# Homework Help: Plane Mirror confusion!

1. Mar 13, 2006

### mr_coffee

Hello everyone! We just had our first class today and it seemed to make sense but now the homework is confusing me on what is what. Here is the problem:
You look through a camera toward an image of a hummingbird in a plane mirror. The camera is 4.30 m in front of the mirror. The bird is at camera level, 4.90 m to your right and 3.10 m from the mirror. What is the distance between the camera and the apparent position of the bird's image in the mirror?

Am i suppose to use the mirrior equations to find this?
I don't knwo what is what though.

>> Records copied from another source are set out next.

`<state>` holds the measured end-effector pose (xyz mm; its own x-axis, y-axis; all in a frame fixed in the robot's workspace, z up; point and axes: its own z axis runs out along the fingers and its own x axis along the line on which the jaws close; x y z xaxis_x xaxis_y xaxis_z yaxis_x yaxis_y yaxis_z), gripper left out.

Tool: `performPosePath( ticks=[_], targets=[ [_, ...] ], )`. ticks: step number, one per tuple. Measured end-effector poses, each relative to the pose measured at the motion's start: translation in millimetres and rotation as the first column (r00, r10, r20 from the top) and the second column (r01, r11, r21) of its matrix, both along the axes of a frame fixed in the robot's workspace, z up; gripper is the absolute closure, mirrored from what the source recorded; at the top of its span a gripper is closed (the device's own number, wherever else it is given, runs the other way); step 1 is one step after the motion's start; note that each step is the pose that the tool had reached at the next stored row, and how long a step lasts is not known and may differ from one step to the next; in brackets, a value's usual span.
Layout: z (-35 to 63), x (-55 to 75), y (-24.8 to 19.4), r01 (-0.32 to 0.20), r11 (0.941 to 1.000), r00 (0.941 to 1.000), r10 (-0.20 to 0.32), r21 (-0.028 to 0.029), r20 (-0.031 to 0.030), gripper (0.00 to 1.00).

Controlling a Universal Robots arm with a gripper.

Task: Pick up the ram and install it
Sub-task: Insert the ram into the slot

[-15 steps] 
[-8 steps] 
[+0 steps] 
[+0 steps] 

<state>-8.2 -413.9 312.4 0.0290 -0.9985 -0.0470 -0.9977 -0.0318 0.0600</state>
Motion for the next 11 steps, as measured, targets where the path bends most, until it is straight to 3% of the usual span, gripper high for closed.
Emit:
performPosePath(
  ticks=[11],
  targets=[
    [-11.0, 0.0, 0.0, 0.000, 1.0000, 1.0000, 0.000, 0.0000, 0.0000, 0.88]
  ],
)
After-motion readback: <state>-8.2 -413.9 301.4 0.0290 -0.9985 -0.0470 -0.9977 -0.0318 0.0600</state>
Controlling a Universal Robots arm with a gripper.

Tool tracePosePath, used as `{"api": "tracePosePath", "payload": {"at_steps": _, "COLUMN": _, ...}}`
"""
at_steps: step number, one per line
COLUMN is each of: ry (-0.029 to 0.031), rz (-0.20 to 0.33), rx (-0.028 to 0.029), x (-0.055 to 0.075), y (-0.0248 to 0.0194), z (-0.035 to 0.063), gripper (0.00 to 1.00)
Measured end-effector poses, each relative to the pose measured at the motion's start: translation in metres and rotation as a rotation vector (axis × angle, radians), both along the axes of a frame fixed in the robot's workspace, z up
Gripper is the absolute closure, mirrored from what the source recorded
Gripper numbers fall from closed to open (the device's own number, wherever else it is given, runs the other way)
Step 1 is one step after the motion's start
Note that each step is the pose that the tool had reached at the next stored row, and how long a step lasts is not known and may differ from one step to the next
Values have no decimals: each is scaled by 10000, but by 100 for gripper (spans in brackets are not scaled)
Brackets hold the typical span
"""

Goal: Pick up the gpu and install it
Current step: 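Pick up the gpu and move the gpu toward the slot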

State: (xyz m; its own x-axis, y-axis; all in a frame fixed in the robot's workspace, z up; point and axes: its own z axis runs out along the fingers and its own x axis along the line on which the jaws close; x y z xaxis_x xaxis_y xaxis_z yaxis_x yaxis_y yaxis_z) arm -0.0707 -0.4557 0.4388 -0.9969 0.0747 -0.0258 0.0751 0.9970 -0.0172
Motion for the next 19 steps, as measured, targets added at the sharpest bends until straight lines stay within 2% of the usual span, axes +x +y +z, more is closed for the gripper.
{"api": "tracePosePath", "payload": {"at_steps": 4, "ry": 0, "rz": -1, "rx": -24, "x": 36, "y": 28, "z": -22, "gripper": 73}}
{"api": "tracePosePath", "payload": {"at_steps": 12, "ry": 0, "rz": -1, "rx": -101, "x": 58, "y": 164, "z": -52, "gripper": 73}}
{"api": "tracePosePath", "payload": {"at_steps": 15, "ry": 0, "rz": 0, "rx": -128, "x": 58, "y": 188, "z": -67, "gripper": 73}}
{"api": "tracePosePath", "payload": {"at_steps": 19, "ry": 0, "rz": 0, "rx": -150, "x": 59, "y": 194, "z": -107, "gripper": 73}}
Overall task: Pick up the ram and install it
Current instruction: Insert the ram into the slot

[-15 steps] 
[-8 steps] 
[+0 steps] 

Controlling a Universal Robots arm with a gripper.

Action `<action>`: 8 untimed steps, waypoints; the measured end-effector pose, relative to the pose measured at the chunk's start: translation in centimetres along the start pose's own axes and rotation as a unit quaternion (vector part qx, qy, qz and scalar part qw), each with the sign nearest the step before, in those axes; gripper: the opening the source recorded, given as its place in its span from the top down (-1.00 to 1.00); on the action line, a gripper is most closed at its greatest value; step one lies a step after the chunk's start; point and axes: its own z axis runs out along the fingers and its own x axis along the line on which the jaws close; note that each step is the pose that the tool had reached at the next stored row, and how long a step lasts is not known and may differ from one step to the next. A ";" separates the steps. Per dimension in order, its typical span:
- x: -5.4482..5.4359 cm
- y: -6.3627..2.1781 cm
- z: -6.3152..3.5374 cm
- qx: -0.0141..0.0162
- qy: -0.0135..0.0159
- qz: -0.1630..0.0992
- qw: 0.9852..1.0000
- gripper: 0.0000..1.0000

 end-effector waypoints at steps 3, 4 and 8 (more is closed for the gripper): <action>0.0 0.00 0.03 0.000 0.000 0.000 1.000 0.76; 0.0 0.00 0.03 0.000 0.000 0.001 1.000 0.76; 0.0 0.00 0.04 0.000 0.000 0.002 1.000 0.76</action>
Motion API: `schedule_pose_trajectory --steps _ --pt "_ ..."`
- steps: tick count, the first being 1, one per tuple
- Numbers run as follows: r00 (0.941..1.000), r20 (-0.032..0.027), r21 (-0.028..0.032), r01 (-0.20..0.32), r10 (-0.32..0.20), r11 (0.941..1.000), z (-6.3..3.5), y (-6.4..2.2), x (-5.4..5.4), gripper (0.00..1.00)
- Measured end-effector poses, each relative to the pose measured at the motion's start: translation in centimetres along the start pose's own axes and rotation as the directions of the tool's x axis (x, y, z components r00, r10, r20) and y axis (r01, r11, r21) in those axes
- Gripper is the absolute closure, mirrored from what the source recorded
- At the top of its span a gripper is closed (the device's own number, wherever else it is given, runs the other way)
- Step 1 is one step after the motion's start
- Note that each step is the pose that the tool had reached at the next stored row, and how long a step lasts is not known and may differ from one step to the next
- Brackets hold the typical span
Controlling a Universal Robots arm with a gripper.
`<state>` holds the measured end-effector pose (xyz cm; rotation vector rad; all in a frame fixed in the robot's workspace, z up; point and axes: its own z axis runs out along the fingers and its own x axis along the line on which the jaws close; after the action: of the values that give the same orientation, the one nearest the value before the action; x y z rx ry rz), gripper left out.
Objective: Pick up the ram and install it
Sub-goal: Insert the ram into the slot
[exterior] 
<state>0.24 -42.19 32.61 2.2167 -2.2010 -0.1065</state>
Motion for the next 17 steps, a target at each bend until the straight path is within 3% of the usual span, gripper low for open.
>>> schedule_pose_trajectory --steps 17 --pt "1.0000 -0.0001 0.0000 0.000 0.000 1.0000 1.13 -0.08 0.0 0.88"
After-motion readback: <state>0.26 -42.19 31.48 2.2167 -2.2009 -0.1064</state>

Like Object Distance/image distance, he said cammera, then he said bird. WHich one is the object? I know the image would be what u see through the mirrior. But he mentinos a distance of a cammera which can be an object, and also a bird which can be an object. Here is my work:
http://suprfile.com/src/1/68pm9w/lastscan.jpg [Broken]

You probably don't even have to draw a picture but i attempted still doesn't make much senes to me! any help woulld be great! thanks!

Last edited by a moderator: May 2, 2017
2. Mar 13, 2006

### eep

If I remember correctly, for a plane mirror, the distance from an object to a mirror is the same as the "distance" from the mirror to the image. Perhaps that can be of use to you.

3. Mar 13, 2006

### mr_coffee

Thanks eep, thats where I wrote i = -p, where I, is the image distance, and p is the object distance.

So i tried the following:
http://suprfile.com/src/1/68z0ku/lastscan.jpg [Broken]
but that was also wrong. Was it suppoe to be:
if p = 4.30m (distance of cammera from mirror)
Birds distance from mirror is 3.10m, that means the birds image distance from the mirror will also be 3.10m. THe book says,
i = -p;
so would i take, (-4.30m)+3.10m = distance from the cammera to the position of the bird image? I didn't do it this way because i never thought distance was suppose to be negative, and i would come out with a small answer anyways if i took the absolute value! any ideas waht i'm dong wrong?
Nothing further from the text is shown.